Up to and including the line containing "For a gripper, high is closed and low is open", retype each line of the listing below exactly, beginning with the first.

===== Entries provided =====

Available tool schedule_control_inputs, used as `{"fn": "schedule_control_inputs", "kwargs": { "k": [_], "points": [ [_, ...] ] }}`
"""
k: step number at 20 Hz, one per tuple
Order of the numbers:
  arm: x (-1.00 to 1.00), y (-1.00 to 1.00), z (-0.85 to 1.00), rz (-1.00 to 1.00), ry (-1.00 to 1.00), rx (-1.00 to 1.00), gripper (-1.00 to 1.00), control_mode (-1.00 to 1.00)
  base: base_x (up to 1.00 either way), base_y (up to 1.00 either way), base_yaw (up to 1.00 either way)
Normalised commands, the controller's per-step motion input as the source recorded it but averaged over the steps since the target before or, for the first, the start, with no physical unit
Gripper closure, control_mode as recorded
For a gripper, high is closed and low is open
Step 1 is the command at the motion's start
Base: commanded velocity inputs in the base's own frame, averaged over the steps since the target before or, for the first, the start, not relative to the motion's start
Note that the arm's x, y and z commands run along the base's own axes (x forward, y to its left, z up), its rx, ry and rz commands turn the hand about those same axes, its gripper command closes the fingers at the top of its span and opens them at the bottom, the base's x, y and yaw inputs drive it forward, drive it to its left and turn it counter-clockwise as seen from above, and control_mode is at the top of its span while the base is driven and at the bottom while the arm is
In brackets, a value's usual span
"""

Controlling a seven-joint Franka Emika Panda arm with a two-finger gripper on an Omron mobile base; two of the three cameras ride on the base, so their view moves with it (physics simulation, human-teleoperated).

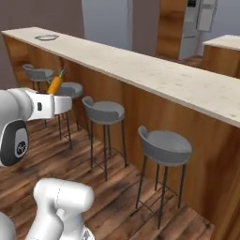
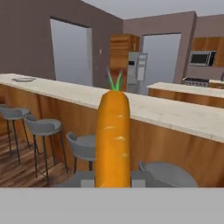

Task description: Take the cheese, chicken drumstick, and carrot from the fridge and place them on the plate on the dining counter to create an appetizer plate.

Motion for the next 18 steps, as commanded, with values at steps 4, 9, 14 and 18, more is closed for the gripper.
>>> {"fn": "schedule_control_inputs", "kwargs": {
  "k": [4,9,14,18],
  "points": [
    [0.0,0.0,0.0,0.0,0.0,0.0,1.0,1.0,0.35,1.0,-0.51],
    [0.0,0.0,0.0,0.0,0.0,0.0,1.0,1.0,0.17,1.0,-0.49],
    [0.0,0.0,0.0,0.0,0.0,0.0,1.0,1.0,0.0,1.0,-0.47],
    [0.0,0.0,0.0,0.0,0.0,0.0,1.0,1.0,0.0,1.0,-0.46]
  ]
}}
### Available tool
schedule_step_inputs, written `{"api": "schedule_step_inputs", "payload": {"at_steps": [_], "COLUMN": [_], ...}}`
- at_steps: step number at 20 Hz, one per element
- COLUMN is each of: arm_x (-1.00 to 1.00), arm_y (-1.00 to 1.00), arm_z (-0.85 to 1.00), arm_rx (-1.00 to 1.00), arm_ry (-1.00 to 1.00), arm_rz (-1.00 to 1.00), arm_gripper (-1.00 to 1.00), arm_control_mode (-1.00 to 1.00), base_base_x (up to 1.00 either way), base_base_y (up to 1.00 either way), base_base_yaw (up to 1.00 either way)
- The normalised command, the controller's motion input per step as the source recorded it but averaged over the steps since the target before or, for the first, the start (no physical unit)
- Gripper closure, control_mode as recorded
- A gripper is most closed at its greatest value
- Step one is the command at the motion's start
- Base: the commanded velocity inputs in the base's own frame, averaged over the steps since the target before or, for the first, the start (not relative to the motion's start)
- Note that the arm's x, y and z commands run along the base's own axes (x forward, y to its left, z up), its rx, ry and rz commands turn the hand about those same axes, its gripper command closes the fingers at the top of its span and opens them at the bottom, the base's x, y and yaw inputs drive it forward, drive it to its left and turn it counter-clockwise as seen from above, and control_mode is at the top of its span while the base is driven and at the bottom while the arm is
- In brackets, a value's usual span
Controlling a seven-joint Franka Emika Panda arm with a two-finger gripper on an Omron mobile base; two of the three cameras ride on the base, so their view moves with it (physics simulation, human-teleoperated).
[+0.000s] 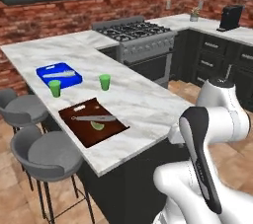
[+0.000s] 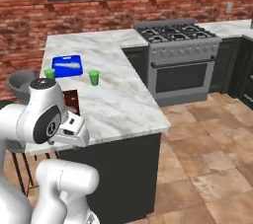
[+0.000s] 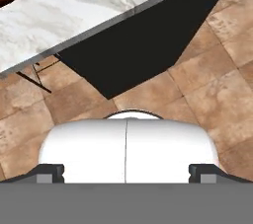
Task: Gather the lemon wedge and lemon from the fridge and place them on a tray on the dining counter. Then gather the fishs from the fridge and place them on the other tray.
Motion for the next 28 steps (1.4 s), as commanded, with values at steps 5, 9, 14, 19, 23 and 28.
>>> {"api": "schedule_step_inputs", "payload": {"at_steps": [5,9,14,19,23,28], "arm_x": [0.0,0.0,0.0,0.0,0.0,0.0], "arm_y": [0.0,0.0,0.0,0.0,0.0,0.0], "arm_z": [0.0,0.0,0.0,0.0,0.0,0.0], "arm_rx": [0.0,0.0,0.0,0.0,0.0,0.0], "arm_ry": [0.0,0.0,0.0,0.0,0.0,0.0], "arm_rz": [0.0,0.0,0.0,0.0,0.0,0.0], "arm_gripper": [-1.0,-1.0,-1.0,-1.0,-1.0,-1.0], "arm_control_mode": [1.0,1.0,1.0,1.0,1.0,1.0], "base_base_x": [-0.34,-0.19,-0.13,-0.07,-0.01,-0.02], "base_base_y": [0.0,-0.01,-0.03,-0.03,-0.05,-0.03], "base_base_yaw": [-0.63,-0.63,-0.64,-0.65,-0.64,-0.65]}}
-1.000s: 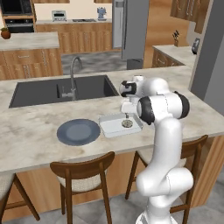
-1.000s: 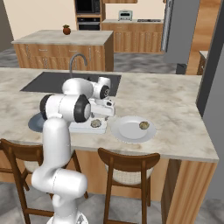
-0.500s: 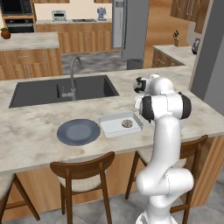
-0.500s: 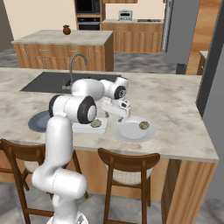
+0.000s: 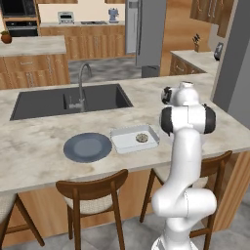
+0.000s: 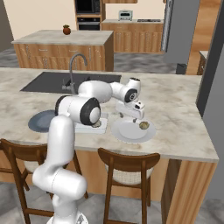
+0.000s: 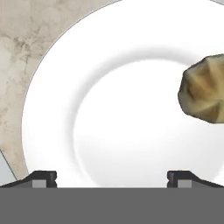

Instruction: Place two dumplings into each of the tupperware containers and then place the containers in the fridge.

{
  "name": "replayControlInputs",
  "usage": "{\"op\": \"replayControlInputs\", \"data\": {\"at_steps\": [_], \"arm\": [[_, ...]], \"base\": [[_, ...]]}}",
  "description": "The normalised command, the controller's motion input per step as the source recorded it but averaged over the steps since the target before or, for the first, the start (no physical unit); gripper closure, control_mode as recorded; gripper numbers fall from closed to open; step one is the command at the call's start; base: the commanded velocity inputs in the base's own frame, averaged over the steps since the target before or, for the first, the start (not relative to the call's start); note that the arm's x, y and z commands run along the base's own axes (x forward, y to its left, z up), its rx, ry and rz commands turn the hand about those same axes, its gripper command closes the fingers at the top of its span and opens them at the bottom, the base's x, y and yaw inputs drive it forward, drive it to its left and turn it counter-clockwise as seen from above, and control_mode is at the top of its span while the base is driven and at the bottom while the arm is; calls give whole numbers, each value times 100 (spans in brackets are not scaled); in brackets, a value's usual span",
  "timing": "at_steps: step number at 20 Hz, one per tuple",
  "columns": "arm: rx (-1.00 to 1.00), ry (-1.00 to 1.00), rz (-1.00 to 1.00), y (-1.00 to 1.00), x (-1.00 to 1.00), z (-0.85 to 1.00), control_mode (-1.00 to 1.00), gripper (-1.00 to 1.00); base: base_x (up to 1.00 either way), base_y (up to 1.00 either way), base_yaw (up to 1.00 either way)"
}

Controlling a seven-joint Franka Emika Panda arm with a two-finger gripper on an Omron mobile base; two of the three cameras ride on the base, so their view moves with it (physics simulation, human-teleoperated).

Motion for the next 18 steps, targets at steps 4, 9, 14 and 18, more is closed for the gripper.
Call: {"op": "replayControlInputs", "data": {"at_steps": [4,9,14,18], "arm": [[-12,-17,-9,-56,-8,-16,-100,-100],[-2,-2,-11,-26,-8,-1,-100,-100],[0,0,-9,-40,6,0,-100,-100],[0,0,-12,-41,32,-4,-100,-100]], "base": [[0,0,0],[0,0,0],[0,0,0],[0,0,0]]}}
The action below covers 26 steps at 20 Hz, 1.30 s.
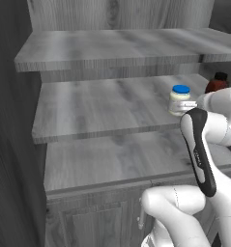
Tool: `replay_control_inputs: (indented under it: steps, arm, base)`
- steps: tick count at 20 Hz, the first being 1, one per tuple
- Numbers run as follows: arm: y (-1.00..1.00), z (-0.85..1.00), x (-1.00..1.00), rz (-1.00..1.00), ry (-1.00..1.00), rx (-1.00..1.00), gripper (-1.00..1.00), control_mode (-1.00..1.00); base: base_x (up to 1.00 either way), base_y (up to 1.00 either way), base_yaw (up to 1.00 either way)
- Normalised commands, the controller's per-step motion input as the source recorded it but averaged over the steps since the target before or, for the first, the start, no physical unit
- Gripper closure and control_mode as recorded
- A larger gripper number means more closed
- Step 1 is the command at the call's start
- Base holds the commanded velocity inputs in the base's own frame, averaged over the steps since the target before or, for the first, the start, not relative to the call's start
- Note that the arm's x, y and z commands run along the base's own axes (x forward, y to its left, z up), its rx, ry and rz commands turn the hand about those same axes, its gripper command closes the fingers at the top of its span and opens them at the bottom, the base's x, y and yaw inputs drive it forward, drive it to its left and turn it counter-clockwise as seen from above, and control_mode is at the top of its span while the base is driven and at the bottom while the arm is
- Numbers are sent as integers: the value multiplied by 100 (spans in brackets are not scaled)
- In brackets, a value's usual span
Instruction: Collect the paprika, mayonnaise, and shaker from the cabinet and place them next to the stove.
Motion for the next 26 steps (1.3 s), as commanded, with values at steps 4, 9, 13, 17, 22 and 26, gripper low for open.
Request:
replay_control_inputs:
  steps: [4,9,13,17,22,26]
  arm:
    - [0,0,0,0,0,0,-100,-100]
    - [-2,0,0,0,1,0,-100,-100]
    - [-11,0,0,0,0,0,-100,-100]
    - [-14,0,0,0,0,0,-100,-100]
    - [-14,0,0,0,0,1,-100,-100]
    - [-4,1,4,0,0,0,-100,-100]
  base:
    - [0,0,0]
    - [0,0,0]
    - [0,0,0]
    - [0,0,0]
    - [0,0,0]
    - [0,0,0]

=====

**Response**.
Available tool schedule_control_inputs, used as `{"fn": "schedule_control_inputs", "kwargs": { "k": [_], "points": [ [_, ...] ] }}`
"""
k: step number at 20 Hz, one per tuple
Order of the numbers:
  arm: x (-1.00 to 1.00), y (-1.00 to 1.00), z (-0.85 to 1.00), rz (-1.00 to 1.00), ry (-1.00 to 1.00), rx (-1.00 to 1.00), gripper (-1.00 to 1.00), control_mode (-1.00 to 1.00)
  base: base_x (up to 1.00 either way), base_y (up to 1.00 either way), base_yaw (up to 1.00 either way)
Normalised commands, the controller's per-step motion input as the source recorded it but averaged over the steps since the target before or, for the first, the start, with no physical unit
Gripper closure, control_mode as recorded
For a gripper, high is closed and low is open

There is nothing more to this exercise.